Moreover, the fact that both miR-6807-5p and miR-6856-5p are elevated in serum samples of patients with GC also might imply that these miRNAs originated from GC. In fact, the expression level of miR-6807-5p was higher in GC tissues significantly, compared with adjacent normal tissues and that of miR-6856-5p had the same tendency. In addition, we confirmed that both miRNAs were detectable in GC cell lines (MKN45 and MKN74) and secreted to culture media as exosomes and other forms. These results suggested that miR-6807-5p and miR-6856-5p might be secreted from GC tissues and excreted into urine. However, whether these miRNAs are specific to GC remains unclear. H. pylori infections play a well-known and crucial role in the carcinogenesis of GC [31]; however, H. pylori status alone is not sufficient for diagnosing GC due to the very high frequency of false positives. Since miR-6807-5p and miR-6856-5p were independent from H. pylori infection in the current study, combining these 2 miRNAs with H. pylori may overcome these issues.

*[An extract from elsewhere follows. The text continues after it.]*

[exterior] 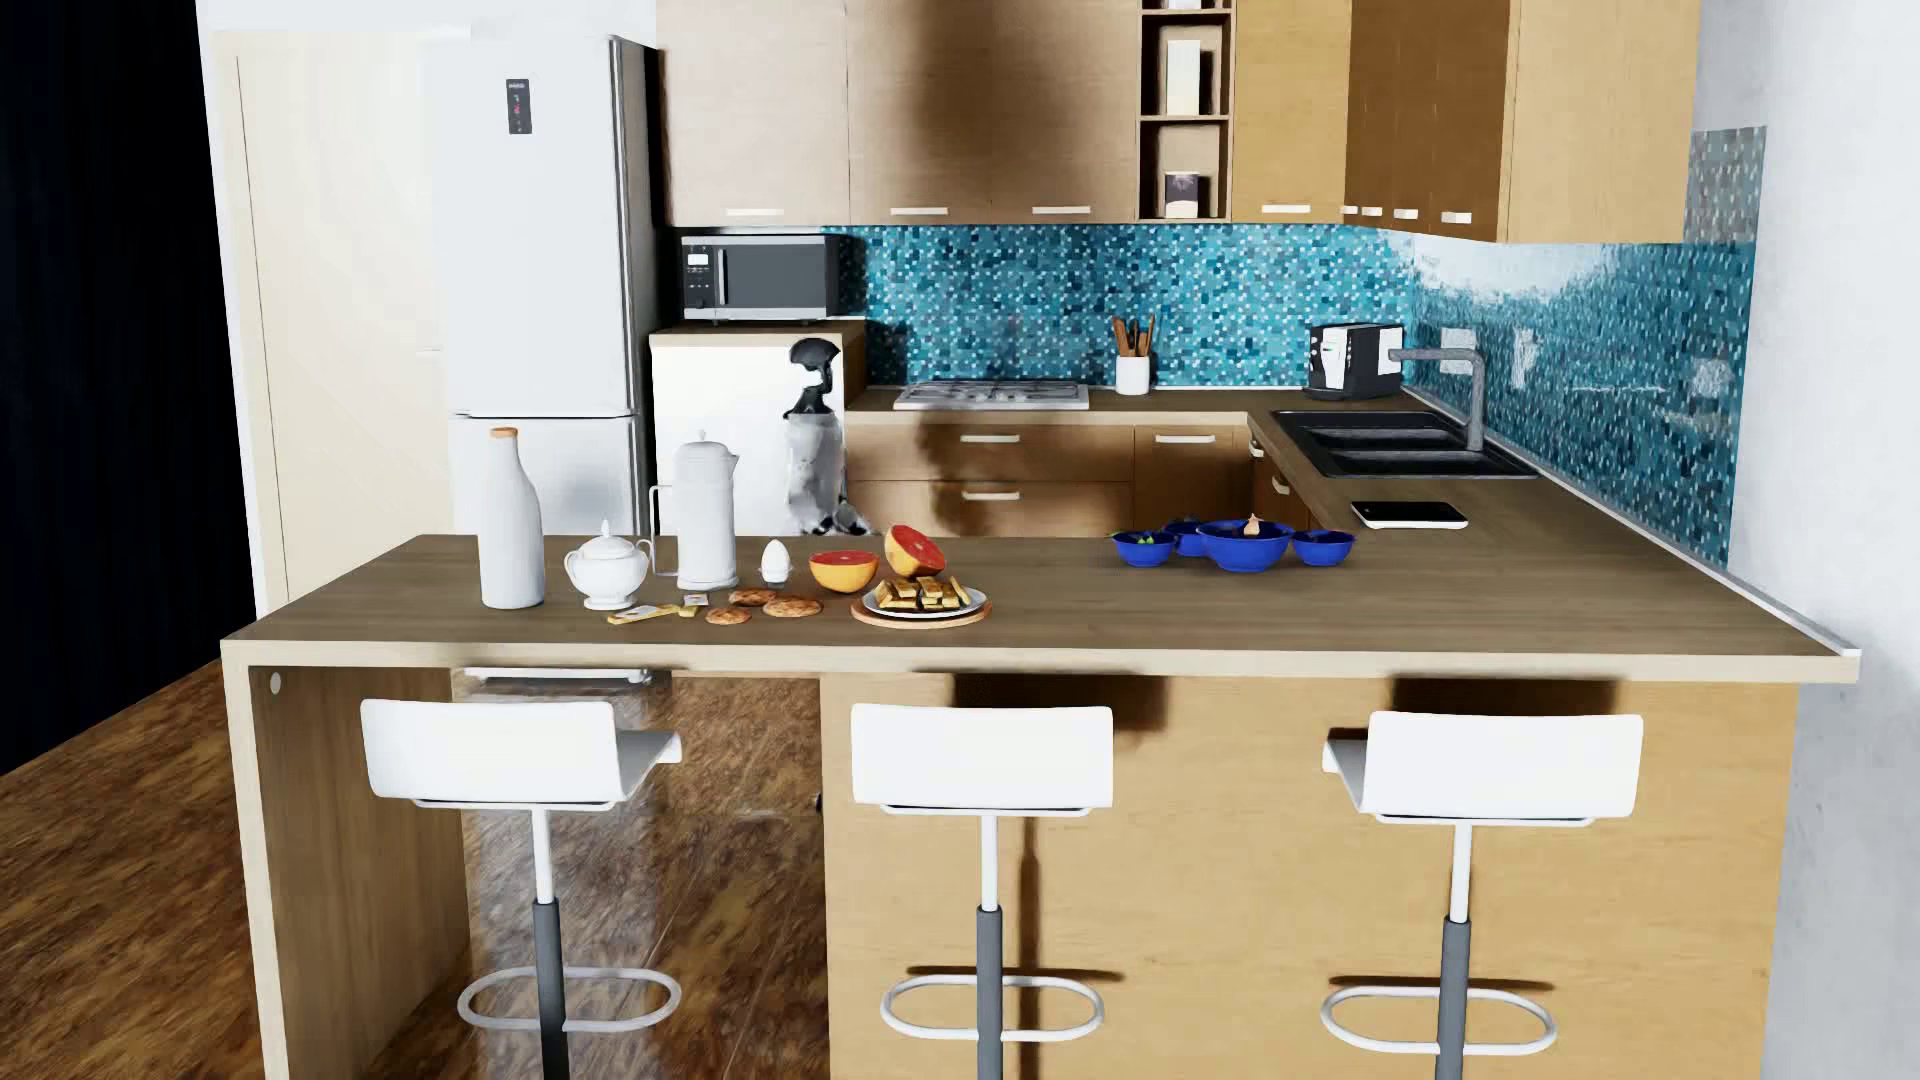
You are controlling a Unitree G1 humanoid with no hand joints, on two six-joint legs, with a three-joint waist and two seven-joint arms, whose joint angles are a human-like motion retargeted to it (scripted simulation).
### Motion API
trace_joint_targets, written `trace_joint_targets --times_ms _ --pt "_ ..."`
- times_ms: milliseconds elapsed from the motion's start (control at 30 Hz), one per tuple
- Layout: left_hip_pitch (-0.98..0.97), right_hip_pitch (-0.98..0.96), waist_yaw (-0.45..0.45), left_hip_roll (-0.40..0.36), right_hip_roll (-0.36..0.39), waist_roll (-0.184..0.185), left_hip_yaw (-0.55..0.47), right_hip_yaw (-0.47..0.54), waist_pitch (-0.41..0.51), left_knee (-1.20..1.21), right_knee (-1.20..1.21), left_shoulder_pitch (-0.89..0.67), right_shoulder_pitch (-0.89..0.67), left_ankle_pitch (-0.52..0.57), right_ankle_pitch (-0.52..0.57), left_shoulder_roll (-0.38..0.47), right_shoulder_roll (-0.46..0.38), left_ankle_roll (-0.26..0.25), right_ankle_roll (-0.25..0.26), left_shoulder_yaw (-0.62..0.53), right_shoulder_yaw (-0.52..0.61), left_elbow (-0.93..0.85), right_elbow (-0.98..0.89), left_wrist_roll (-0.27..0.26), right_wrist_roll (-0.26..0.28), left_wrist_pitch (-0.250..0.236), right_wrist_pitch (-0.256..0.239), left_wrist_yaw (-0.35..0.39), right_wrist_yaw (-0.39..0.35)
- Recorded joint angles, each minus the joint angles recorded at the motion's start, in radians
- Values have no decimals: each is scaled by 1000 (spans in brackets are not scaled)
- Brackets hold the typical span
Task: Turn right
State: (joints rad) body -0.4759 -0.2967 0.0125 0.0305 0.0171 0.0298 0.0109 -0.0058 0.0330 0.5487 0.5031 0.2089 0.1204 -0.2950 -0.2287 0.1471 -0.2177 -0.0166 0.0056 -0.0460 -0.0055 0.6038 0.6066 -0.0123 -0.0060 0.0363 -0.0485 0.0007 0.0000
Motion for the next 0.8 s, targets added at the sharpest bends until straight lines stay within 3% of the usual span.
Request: trace_joint_targets --times_ms 67,100,133,167,200,233,267,300,333,367,400,433,467,500,533,567,600,700,800 --pt "-47 -74 -56 27 -2 11 -48 53 -37 321 101 55 118 -39 13 32 22 -58 5 -6 27 -1 114 -33 -16 -68 -17 -8 12" --pt "11 -115 -127 71 6 30 -71 72 -47 260 153 43 165 -67 -6 48 42 -94 10 -8 36 1 92 -36 -8 -62 13 -8 14" --pt "73 -147 -204 115 12 50 -69 77 -48 127 195 22 192 -17 -38 70 65 -157 4 -9 21 28 48 -36 25 -64 40 -10 0" --pt "66 -176 -255 113 -7 46 -50 81 -51 113 215 3 190 35 -75 87 63 -238 29 -2 20 26 44 -37 67 -56 60 -8 -15" --pt "72 -183 -260 120 -26 37 -29 65 -42 118 230 -34 205 -4 -136 77 60 -238 17 -15 25 -12 57 -34 90 -36 85 2 -22" --pt "74 -201 -254 122 -47 11 -4 53 -39 127 260 -65 207 -44 -187 73 75 -202 5 -13 19 -18 65 -29 96 -35 118 9 -21" --pt "55 -223 -230 123 -69 -7 6 34 -37 168 285 -81 196 -87 -190 42 58 -144 25 -6 22 -28 82 -15 84 -36 148 14 -9" --pt "50 -232 -208 109 -81 -29 3 33 -36 182 289 -71 187 -79 -140 47 45 -83 44 -33 11 -19 81 4 60 -31 169 14 7" --pt "39 -237 -195 98 -74 -42 -8 43 -41 199 272 -49 181 -95 -79 40 38 -41 20 -34 10 -21 73 27 38 -9 179 11 15" --pt "22 -237 -173 79 -58 -27 -30 47 -45 257 229 -37 181 -146 -20 11 15 -11 39 -26 18 -36 83 48 27 25 171 3 15" --pt "40 -234 -163 54 -34 -10 -53 55 -39 239 199 -36 190 -142 -12 16 52 11 32 -31 25 -9 69 62 29 33 155 -17 0" --pt "53 -234 -184 56 -24 -6 -63 57 -28 206 199 -31 197 -70 -69 41 74 -9 44 -32 35 20 42 69 37 35 136 -40 -24" --pt "74 -255 -216 55 -48 -41 -34 45 -20 169 267 -28 184 -19 -167 73 92 -108 7 -20 34 38 16 70 53 35 123 -60 -34" --pt "73 -250 -221 66 -60 -69 -11 18 -14 183 343 -50 162 -25 -233 83 70 -122 -5 -9 71 27 29 60 68 44 116 -65 -21" --pt "68 -225 -215 69 -71 -92 11 6 -24 195 376 -60 149 -33 -265 63 55 -76 10 -6 55 11 25 45 72 41 118 -55 4" --pt "61 -220 -191 84 -68 -96 19 6 -29 216 349 -66 157 -48 -160 34 25 -82 71 -32 52 -22 43 30 67 40 112 -36 28" --pt "71 -208 -195 86 -64 -102 25 9 -29 220 330 -55 153 -55 -95 18 28 -105 0 -41 27 -22 62 22 60 18 114 -13 46" --pt "72 -205 -193 70 -12 -18 -33 40 -8 243 290 -62 142 -92 -65 13 57 -79 4 -32 31 0 68 50 28 -6 125 33 48" --pt "115 -186 -255 75 -13 8 11 65 -7 154 222 -36 115 -55 -45 39 75 -80 6 -13 39 6 57 68 21 28 115 26 8"
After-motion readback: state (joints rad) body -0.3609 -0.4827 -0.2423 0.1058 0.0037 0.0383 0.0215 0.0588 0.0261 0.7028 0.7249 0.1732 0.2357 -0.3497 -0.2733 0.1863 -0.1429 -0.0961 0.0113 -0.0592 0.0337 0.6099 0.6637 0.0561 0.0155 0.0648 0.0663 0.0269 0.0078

Several reports have indicated that urinary miRNAs might be useful biomarkers for urological cancers and diseases [32,33,34]; however, a few studies showed urinary miRNAs as indicators of non-urological cancers including breast and pancreatic cancers [35, 36]. Only two studies have identified urinary miR-21-5p and miR-376c as diagnostic biomarkers of GC [18, 19]. Although these two studies raised the possibility of urinary miRNA as a GC biomarker, the utility of miR-21-5p and miR-376c remained unrealized due to the relatively small sample sizes and lack of independent validation of these preliminary results. Interestingly, neither urinary miR-21-5p nor miR-376c was detected in the urine of both patients with GC and HCs, for unknown reasons, in the current microarray analysis. This discrepancy may be due to differences in study scale, disease stage, and/or participant ethnicity.

Our current study included around 300 urine samples and consisted of a straightforward method comprising three independent phases: miR-6807-5p and miR-6856-5p were selected in the discovery cohort; a novel significant biomarker panel, including miR-6807-5p, miR-6856-5p, and H. pylori status, was established following multivariate analysis of the training cohort; the diagnostic potential of this biomarker panel was proven in the independent validation cohort. We, therefore, believe that the current study provides high-quality evidence.

The current study has a limitation. Future studies should elucidate the exact mechanisms between miRNAs and GC. However, consistent significant results of both miRNAs through all independent phases may produce strong evidence to support the use of these biomarkers for GC. Moreover, the GC cohort in this study featured many patients with early-stage GC: GCs more than 60% were stage I and most could be treated with endoscopic resection. The fact that a novel biomarker panel could detect very early-stage GC is a notable result of this investigation.

In conclusion, a novel biomarker panel consisting of urinary miR-6807-5p, miR-6856-5p, and H. pylori status enabled early and non-invasive detection of GC.